それでもなお、もしこれらの課題に対抗できる企業があるとすれば、それはアマゾンです。マーティン氏は、アマゾンの優位性を支える4つの要因を挙げています。

アマゾンが競争で優位に立ち続ける理由

  1. 適応力
    アマゾンの企業文化は常に顧客のニーズや競争の脅威に対応してシフトしています。これは、アマゾンのeコマース事業の最大の強みの一つです。例えば、ショッピファイ(SHOP)との提携によって、ショッピファイの加盟店が「Buy with Prime」オプションを提供できるようになり、アマゾンの物流システムを活用した取引が増加しました。
  2. 強力な配送ネットワーク
    アマゾンの技術力を駆使した物流システムは、競合他社が追随できないほどの迅速な配送を可能にしています。配送網と最適化されたアルゴリズムにより、アマゾンは配送コストを削減しつつ、配送時間を短縮しています。
  3. 在庫の地域化
    地域ごとの需要を予測し、潜在的な購入者の近くに商品を保管することで、配送コストと時間を削減し、長期的には利益率を向上させる仕組みを整えています。
  4. 優れたカスタマーサービス
    アマゾンのカスタマーサービスは、高い顧客満足度を誇ります。迅速な配送や「Buy with Prime」オプションなど、顧客に寄り添ったサービスがアマゾンのリピーターを増やしています。

サービス事業の重要性と生成AIの可能性

アマゾンのeコマース事業は、収益性という点で他の事業に比べてやや劣りますが、アマゾン・ウェブ・サービス(AWS)や広告事業の収益性は非常に高く、特にAWSは企業の成長を牽引しています。マーティン氏は、アマゾンのサービス事業の利益率は製品販売の7倍に達すると見積もっています。

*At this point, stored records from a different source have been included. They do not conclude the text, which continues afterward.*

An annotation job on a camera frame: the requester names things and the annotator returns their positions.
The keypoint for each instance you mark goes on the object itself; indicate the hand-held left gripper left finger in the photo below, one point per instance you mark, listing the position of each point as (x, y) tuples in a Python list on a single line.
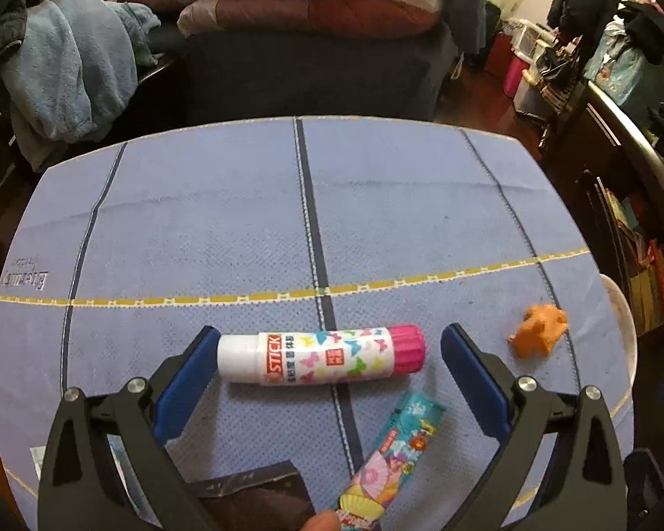
[(191, 376)]

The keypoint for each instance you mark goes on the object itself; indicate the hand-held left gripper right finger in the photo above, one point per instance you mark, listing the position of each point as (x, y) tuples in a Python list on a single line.
[(470, 368)]

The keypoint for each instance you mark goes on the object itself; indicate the white waste basket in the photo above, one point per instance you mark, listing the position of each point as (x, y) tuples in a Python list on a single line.
[(625, 321)]

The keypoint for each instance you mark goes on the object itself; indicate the white pink glue stick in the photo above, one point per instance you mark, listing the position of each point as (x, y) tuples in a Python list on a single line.
[(321, 357)]

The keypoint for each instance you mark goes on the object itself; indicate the person's left hand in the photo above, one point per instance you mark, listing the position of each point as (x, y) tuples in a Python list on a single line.
[(321, 522)]

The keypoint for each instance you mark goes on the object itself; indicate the small orange toy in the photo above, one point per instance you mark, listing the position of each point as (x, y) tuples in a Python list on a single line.
[(539, 332)]

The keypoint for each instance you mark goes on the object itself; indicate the colourful printed candy packet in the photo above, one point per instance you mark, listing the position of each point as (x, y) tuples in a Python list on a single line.
[(398, 442)]

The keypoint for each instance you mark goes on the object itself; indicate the row of books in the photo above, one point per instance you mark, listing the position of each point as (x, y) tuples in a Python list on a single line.
[(642, 282)]

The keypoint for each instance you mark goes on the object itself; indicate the dark snack wrapper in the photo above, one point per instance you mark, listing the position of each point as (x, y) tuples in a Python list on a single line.
[(254, 492)]

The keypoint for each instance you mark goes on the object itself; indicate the blue tablecloth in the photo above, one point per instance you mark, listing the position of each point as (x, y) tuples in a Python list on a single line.
[(199, 221)]

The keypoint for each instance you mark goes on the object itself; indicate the wooden bookshelf with books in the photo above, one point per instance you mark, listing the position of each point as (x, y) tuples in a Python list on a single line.
[(603, 138)]

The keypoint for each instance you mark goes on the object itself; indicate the pink storage box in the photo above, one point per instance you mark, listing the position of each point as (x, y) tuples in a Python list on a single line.
[(515, 77)]

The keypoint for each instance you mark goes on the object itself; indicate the black yellow bag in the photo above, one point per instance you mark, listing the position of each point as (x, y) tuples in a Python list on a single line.
[(556, 72)]

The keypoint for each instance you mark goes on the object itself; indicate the red storage box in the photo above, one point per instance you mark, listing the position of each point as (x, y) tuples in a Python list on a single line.
[(498, 55)]

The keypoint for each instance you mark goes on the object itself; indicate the teal printed bag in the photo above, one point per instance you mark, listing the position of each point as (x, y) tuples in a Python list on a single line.
[(619, 72)]

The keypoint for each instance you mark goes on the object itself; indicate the light blue fleece robe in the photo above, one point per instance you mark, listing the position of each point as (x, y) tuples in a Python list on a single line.
[(66, 66)]

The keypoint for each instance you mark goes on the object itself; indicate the blue duvet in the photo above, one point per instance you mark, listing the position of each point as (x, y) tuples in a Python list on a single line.
[(467, 0)]

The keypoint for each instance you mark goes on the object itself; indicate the black jacket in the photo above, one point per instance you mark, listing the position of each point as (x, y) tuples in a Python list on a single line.
[(647, 25)]

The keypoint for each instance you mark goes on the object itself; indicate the dark quilted jacket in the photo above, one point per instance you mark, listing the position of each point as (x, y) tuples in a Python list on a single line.
[(3, 33)]

さらに、アマゾンの成長を大きく後押しする要因として、生成AI の活用が挙げられます。AIを活用した新たなサービスや技術は、今後のアマゾンの競争力を一層高めることが期待されています。

アマゾン株価の評価と今後の見通し

マーティン氏の計算では、アマゾンの広告事業は5060億ドル、AWSは6510億ドルの価値があり、サブスクリプション事業も2230億ドルと評価されています。アマゾンの時価総額が約1兆9200億ドルであることを考えると、差し引きでeコマース事業には約5400億ドルの価値があることになります。事業の規模を考えると、投資家はアマゾンのeコマース事業を安価に手に入れていると言っても過言ではありません。

アナリストたちは、アマゾン株を依然として「買い」と評価しており、2024年の目標株価を210ドル〜220ドルとしています。これは、現在の株価よりも約20%高い水準です。生成AIの成長と、サービス事業のさらなる拡大が見込まれるため、アマゾンは今後も高い成長が期待されています。

まとめ

アマゾンは、広告やクラウド事業などの高収益事業を通じて株価を押し上げ続ける一方で、eコマース事業は実質的にボーナスとして投資家に提供されています。競争環境が厳しくなる中でも、アマゾンは適応力と強力な物流ネットワークを武器に、その優位性を維持しています。生成AIの可能性も含め、アマゾンは今後も注目すべき投資先です。